Depuis la fin de 2007, la Loi sur les mesures économiques spéciales a été utilisée à 120 reprises pour réagir à des violations des droits de la personne et à des menaces pour la paix et la sécurité internationales. Rien que depuis 2017, plus de 2 000 personnes et entités ont été sanctionnées par l’intermédiaire de la Loi sur les mesures économiques spéciales.

Depuis 2017, la Loi sur la justice pour les victimes de dirigeants étrangers corrompus a quant à elle été utilisée pour sanctionner 70 personnes, y compris lors des violations les plus flagrantes des droits de la personne, comme l’exécution extrajudiciaire de Jamal Khashoggi en 2018.

[Traduction]

Ce sont là des réalisations importantes. Toutefois, dans le même temps, le contexte mondial a changé de façon spectaculaire et, avec lui, l’environnement des sanctions a subi une transformation sans précédent.
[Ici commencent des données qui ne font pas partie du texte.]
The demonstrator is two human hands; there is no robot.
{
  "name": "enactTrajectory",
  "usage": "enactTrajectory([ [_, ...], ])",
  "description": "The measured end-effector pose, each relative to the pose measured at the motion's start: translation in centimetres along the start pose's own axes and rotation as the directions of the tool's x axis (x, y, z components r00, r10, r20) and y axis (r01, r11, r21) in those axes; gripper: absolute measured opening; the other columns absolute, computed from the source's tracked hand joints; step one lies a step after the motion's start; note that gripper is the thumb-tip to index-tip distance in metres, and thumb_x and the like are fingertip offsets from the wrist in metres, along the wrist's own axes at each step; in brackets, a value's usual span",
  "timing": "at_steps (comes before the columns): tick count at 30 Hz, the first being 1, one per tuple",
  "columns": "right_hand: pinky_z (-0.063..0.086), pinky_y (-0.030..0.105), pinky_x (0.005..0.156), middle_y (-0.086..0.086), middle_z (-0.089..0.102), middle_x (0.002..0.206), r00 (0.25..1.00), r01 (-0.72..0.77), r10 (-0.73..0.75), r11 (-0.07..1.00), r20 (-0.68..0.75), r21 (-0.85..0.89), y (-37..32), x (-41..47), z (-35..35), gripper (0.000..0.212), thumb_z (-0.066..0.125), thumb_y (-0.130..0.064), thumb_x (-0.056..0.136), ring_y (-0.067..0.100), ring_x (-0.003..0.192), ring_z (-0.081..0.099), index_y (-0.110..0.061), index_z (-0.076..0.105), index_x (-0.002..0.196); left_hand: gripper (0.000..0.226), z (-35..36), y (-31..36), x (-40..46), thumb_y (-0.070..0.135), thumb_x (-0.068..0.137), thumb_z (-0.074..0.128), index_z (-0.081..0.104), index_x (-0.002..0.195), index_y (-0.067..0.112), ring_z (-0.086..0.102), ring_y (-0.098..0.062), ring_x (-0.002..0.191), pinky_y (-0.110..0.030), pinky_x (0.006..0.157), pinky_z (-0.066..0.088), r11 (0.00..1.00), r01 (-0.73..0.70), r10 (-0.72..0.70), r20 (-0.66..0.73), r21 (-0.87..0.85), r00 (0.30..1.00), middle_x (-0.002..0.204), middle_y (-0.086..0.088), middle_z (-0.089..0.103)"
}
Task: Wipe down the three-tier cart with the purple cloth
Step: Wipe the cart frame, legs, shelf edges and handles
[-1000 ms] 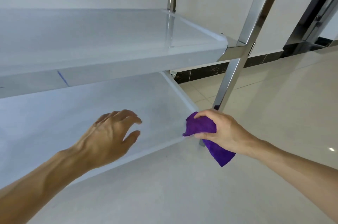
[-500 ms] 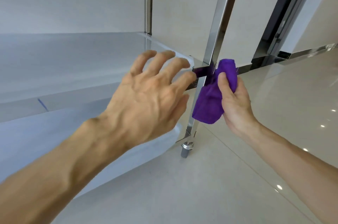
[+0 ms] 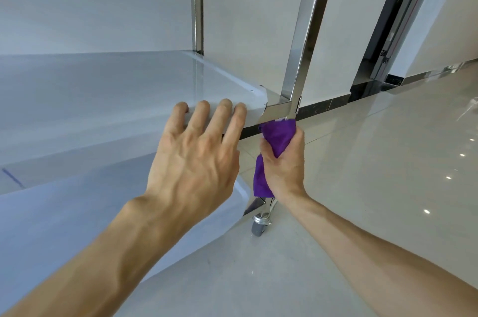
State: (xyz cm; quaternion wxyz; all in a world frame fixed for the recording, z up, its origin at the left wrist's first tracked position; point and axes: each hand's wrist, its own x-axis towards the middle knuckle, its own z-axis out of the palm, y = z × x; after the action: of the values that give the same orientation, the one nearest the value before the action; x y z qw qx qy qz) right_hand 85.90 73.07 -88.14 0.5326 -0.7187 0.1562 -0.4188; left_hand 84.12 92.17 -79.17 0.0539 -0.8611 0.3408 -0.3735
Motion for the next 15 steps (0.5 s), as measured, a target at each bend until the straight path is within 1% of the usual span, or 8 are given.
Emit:
enactTrajectory([
  [1, 0.058, 0.036, 0.074, -0.004, 0.059, 0.109, 0.999, -0.033, 0.033, 0.999, 0.015, -0.013, 1.3, -0.6, 0.2, 0.042, 0.070, -0.028, 0.086, 0.015, 0.089, 0.065, -0.033, 0.043, 0.118, 0.061, 0.1, 0.0, 0.0, 0.029, 0.091, 0.049, 0.036, 0.145, 0.005, 0.051, -0.036, 0.110, -0.050, 0.099, 0.033, 1.000, 0.003, -0.003, -0.002, 0.001, 1.000, 0.135, -0.012, 0.050],
  [4, 0.060, 0.043, 0.075, 0.001, 0.059, 0.109, 0.971, -0.190, 0.197, 0.980, 0.134, -0.063, 5.3, -2.9, 0.3, 0.039, 0.070, -0.019, 0.087, 0.019, 0.088, 0.066, -0.038, 0.044, 0.109, 0.060, 0.5, -0.1, 0.1, 0.028, 0.092, 0.048, 0.035, 0.146, 0.005, 0.051, -0.035, 0.111, -0.050, 0.100, 0.033, 1.000, 0.019, -0.019, -0.002, 0.015, 1.000, 0.137, -0.011, 0.049],
  [6, 0.060, 0.045, 0.076, 0.005, 0.059, 0.110, 0.948, -0.251, 0.270, 0.960, 0.169, -0.123, 7.0, -3.4, 0.4, 0.037, 0.070, -0.016, 0.087, 0.023, 0.090, 0.066, -0.032, 0.044, 0.109, 0.060, 0.7, -0.2, 0.2, 0.027, 0.092, 0.049, 0.035, 0.146, 0.005, 0.052, -0.035, 0.111, -0.050, 0.100, 0.033, 0.999, 0.028, -0.028, -0.011, 0.020, 1.000, 0.138, -0.011, 0.049],
  [7, 0.060, 0.043, 0.076, 0.005, 0.060, 0.109, 0.944, -0.262, 0.281, 0.957, 0.171, -0.127, 7.2, -3.3, 0.5, 0.035, 0.070, -0.016, 0.087, 0.024, 0.091, 0.066, -0.029, 0.045, 0.110, 0.060, 0.8, -0.3, 0.2, 0.026, 0.091, 0.049, 0.036, 0.146, 0.005, 0.052, -0.035, 0.111, -0.050, 0.100, 0.033, 0.999, 0.030, -0.030, -0.015, 0.020, 0.999, 0.137, -0.011, 0.050],
  [8, 0.059, 0.037, 0.073, 0.003, 0.061, 0.107, 0.946, -0.257, 0.276, 0.959, 0.171, -0.123, 7.1, -3.0, 0.6, 0.033, 0.070, -0.017, 0.088, 0.022, 0.090, 0.066, -0.027, 0.046, 0.108, 0.059, 1.0, -0.4, 0.2, 0.026, 0.092, 0.049, 0.035, 0.146, 0.005, 0.052, -0.035, 0.110, -0.049, 0.100, 0.033, 0.999, 0.031, -0.030, -0.018, 0.020, 0.999, 0.137, -0.011, 0.050],
  [10, 0.054, 0.022, 0.066, 0.001, 0.063, 0.104, 0.961, -0.204, 0.222, 0.971, 0.165, -0.122, 6.0, -2.0, 0.8, 0.030, 0.070, -0.021, 0.088, 0.012, 0.086, 0.066, -0.029, 0.047, 0.105, 0.059, 1.2, -0.6, 0.3, 0.025, 0.092, 0.047, 0.035, 0.146, 0.006, 0.051, -0.035, 0.110, -0.049, 0.099, 0.032, 0.999, 0.033, -0.032, -0.024, 0.024, 0.999, 0.137, -0.011, 0.050],
  [12, 0.054, 0.022, 0.066, 0.001, 0.065, 0.103, 0.977, -0.144, 0.157, 0.985, 0.144, -0.094, 4.0, -0.5, 0.8, 0.029, 0.071, -0.022, 0.087, 0.005, 0.081, 0.064, -0.028, 0.048, 0.105, 0.058, 1.4, -0.7, 0.4, 0.025, 0.092, 0.047, 0.036, 0.145, 0.006, 0.052, -0.035, 0.109, -0.049, 0.098, 0.031, 0.999, 0.039, -0.039, -0.034, 0.022, 0.999, 0.136, -0.011, 0.051],
  [15, 0.052, 0.022, 0.070, 0.000, 0.065, 0.099, 0.994, -0.033, 0.042, 0.996, 0.098, -0.088, 0.1, 1.8, 0.6, 0.032, 0.074, -0.028, 0.084, 0.008, 0.083, 0.064, -0.035, 0.045, 0.097, 0.056, 1.7, -1.0, 0.4, 0.025, 0.092, 0.046, 0.037, 0.144, 0.006, 0.052, -0.035, 0.108, -0.049, 0.097, 0.031, 0.999, 0.048, -0.047, -0.049, 0.020, 0.998, 0.133, -0.011, 0.052],
])
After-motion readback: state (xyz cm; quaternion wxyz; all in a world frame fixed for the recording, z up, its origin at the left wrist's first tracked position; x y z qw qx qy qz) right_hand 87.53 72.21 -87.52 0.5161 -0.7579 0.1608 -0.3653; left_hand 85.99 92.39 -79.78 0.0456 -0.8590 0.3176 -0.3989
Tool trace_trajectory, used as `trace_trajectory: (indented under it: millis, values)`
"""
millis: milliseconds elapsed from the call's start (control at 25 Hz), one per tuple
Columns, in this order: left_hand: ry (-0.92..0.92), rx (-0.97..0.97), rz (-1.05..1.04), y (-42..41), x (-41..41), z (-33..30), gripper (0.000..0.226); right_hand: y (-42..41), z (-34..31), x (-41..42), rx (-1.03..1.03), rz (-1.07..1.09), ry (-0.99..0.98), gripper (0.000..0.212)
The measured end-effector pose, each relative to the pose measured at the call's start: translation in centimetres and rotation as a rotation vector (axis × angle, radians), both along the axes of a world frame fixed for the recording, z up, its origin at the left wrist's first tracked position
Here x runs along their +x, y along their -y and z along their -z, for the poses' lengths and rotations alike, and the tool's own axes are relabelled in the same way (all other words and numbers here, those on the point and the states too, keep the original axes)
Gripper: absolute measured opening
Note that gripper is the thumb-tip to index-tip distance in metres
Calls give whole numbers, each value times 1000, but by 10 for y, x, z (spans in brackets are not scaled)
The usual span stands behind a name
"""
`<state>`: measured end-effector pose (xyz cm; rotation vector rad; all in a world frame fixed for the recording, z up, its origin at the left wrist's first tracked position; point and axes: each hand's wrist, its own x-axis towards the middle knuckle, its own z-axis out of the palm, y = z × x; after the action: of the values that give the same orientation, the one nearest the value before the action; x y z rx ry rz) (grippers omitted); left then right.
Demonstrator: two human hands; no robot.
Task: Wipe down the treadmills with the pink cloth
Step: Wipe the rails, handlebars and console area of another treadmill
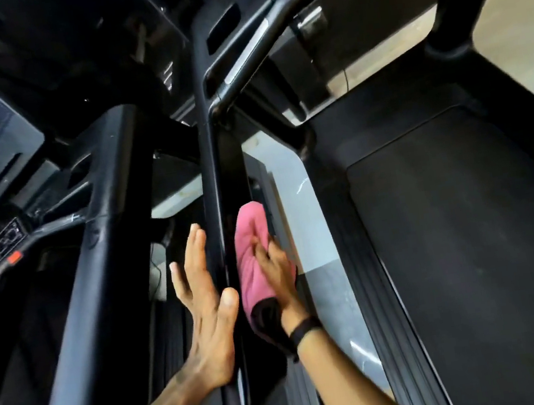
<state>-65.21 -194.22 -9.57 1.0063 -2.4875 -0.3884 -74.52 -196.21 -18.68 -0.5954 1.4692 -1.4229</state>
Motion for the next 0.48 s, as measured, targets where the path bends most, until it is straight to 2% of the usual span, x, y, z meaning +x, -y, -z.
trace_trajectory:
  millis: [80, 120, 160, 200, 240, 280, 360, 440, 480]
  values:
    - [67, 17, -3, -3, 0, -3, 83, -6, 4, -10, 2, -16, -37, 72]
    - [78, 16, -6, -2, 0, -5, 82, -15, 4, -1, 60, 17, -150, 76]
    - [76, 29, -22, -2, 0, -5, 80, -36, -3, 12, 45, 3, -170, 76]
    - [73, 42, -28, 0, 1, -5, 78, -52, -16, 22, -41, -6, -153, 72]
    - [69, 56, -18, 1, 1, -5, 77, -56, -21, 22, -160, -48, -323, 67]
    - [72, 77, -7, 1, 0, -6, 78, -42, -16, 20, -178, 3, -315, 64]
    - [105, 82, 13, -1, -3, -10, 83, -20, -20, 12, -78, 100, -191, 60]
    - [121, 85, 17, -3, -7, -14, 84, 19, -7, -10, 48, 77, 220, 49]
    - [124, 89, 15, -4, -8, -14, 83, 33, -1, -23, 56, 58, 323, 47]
Au cours des cinq dernières années, le recours par le Canada aux sanctions en tant qu’outil diplomatique ciblé de dernier recours a évolué pour devenir une option de préférence utilisée dès le début pour s’attaquer aux problèmes internationaux les plus pressants.

Avec cette évolution, la demande et les défis associés à la mise en œuvre, à l’application et à la réglementation du régime de sanctions du Canada ont augmenté de façon exponentielle.

Dans cette optique, je manquerais à mon devoir si je ne parlais pas plus précisément du recours aux sanctions depuis février de cette année, à la suite de l’invasion injustifiable de l’Ukraine par la Russie.

Depuis, le Canada a imposé de nouvelles sanctions à plus de 1 400 personnes et entités russes, biélorusses et ukrainiennes en vertu de la LMES, dans le cadre de 40 séries de sanctions. Compte tenu de la nature prolongée prévue du conflit, nous prévoyons que cela se poursuivra.

Depuis janvier 2022, le Canada a également imposé des sanctions pour répondre à des situations au Myanmar et en Iran. Si on ajoute les sanctions liées à la guerre menée par la Russie en Ukraine, pour la seule année 2022, le Canada a imposé plus de 44 séries de sanctions autonomes, ce qui représente une augmentation globale de 83 % du recours à cet outil de politique étrangère par rapport aux quatre années précédentes combinées.

En juin de cette année, un fait nouveau important est survenu lorsque nous avons modifié la LMES et la LJVDEC afin de permettre au gouvernement de saisir, de confisquer, d’aliéner et de redistribuer des biens appartenant à des personnes sanctionnées. Le Canada est le premier pays au monde à adopter ce type de législation. La mise en œuvre de cet outil nouveau et non éprouvé exige de la prudence, une diligence raisonnable et une approche pangouvernementale.

[Français]

Le gouvernement a récemment pris des mesures en raison de ce recours accru aux sanctions. Le 7 octobre, le premier ministre a annoncé un nouveau financement pour soutenir la création d’un bureau spécialisé en matière de sanctions à Affaires mondiales Canada.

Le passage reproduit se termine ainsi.